In the case of biopsy-proven cervical neck nodal metastases with an unknown primary H&N malignancy, FDG-PET/CT has been shown to successfully localize the primary malignancy in about 30 to 50% of cases when other imaging modalities do not.7,8 A recent meta-analysis determined the overall sensitivity, specificity, and accuracy of FDG-PET/CT for detecting an unknown primary H&N malignancy as 82.5, 80.2, and 81.4%, respectively, without a significant difference between PET alone and combined PET/CT. The most common histological tumor type for unknown primary detection in these cases was squamous cell carcinoma (SCC; 68.6%), with the most common primary location being the tonsils at 21.6%9,10 (image Fig. 15.1).

Nodal Metastases

FDG-PET/CT has been shown to play a role in both pretreatment evaluations of possible nodal metastases and posttreatment monitoring.

Pretherapy Evaluation

In the preoperative setting, FDG PET/CT yields a statistically significant improvement in detecting and predicting true pathologic cervical nodal metastasis in general (p = 0.005), and when occurring only in the contralateral neck (p = 0.013), as compared to CT or MRI, with sensitivity and specificity above 80%.11,12 Regarding patients with clinically negative nodal disease, FDGPET/CT is about twice as sensitive as conventional imaging (CT or MRI) in the detection of occult nodal metastases, thereby having a significant impact on treatment planning.13,14

Posttherapy Evaluation

It is recommended that FDG-PET/CT imaging be delayed for 10 to 12 weeks after completion of therapy, particularly after surgery or radiation treatment, in order to allow posttreatment inflammation to resolve and therefore to obtain higher diagnostic accuracy. This is true not only for nodal evaluation but also for the primary tumor. The high negative predictive value (NPV) of posttreatment FDG-PET/CT imaging is one of its greatest assets in directing management. If neck nodes are not metabolically active after treatment, they do not likely contain viable tumor. Therefore, if a postradiotherapy FDG-PET/CT scan is negative, neck dissection can be avoided with high confidence.

Distant Metastases

FDG-PET/CT offers a whole-body imaging approach, and therefore a single image acquisition to evaluate for possible distant metastatic disease; it has been shown to be very reliable for this purpose. Rohde et al15 performed a recent prospective cohort study for head-to-head comparison of three imaging approaches for detection of distant metastases in patients with oral, pharyngeal, or laryngeal squamous cell cancer: (1) combined chest X-ray and H&N MRI (CXR/MRI), (2) combined chest CT and H&N MRI (CHCT/MRI), and (3) FDG-PET/CT. The study evaluated a total of 307 patients. FDG-PET/CT was shown to have a much higher detection rate for distant metastatic disease in this patient population as compared to the other two imaging approaches—CXR/MRI detected distant disease in 1% of patients, CHCT/MRI in 4%, and FDG-PET/CT in 8%. The most common site for distant metastasis was the lung (72% of cases). In addition, FDG-PET/CT was superior for the detection of synchronous carcinomas, with the most common site being a second H&N malignancy (20% of cases; image Fig. 15.2).
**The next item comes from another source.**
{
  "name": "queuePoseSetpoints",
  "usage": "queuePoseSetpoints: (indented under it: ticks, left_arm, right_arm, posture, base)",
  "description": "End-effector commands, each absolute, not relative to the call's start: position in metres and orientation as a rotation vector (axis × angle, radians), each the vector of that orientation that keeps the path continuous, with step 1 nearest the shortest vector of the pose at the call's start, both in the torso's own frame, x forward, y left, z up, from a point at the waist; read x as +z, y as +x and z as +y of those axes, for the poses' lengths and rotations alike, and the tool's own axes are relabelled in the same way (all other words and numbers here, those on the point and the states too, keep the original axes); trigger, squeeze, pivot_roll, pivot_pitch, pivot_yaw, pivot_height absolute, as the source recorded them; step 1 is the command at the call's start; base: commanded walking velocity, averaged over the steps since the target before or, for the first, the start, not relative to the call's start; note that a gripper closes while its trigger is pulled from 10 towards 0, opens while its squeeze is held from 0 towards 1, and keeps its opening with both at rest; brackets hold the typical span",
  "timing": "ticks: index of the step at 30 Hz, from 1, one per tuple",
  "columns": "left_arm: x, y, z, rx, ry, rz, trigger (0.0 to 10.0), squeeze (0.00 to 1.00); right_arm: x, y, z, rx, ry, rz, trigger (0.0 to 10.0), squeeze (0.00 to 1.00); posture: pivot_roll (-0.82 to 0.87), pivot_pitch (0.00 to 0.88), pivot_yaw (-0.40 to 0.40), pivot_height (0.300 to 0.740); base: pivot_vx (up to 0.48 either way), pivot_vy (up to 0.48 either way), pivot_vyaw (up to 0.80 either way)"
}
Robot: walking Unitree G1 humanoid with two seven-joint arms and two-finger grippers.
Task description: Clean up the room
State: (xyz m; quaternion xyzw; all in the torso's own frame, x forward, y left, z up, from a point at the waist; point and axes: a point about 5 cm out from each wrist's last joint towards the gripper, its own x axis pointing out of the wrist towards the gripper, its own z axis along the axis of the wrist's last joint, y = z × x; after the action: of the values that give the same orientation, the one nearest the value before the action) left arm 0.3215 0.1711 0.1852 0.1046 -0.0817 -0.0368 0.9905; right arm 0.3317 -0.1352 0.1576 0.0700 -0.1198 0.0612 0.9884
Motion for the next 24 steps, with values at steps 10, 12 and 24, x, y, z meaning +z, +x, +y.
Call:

15.6.2 Treatment Monitoring/Response

Anatomical response criteria applied to FDG PET/CT are commonly based upon the World Health Organization (WHO) or Response Evaluation in Solid Tumors (RECIST). On the other hand, the European Organization for Research and Treatment of Cancer (EORTC) Response Criteria incorporates FDG uptake and tumor metabolic response based upon SUV calculations and is broken down into categories of complete metabolic response (complete resolution of FDG uptake in the tumor), partial metabolic response (15 to > 25% SUV reduction), progressive metabolic disease (increase of tumor SUV of > 25%), and stable metabolic disease (increase in SUV of < 25% or decrease of < 15%). A more recent approach to response assessment is the Hopkins criteria, which assign a score of 1 through 5 based upon the visual assessment of tumor FDG uptake pattern and intensity. A score of 1, 2, or 3 is considered negative for residual disease and scores of 4 or 5 are considered positive for residual disease.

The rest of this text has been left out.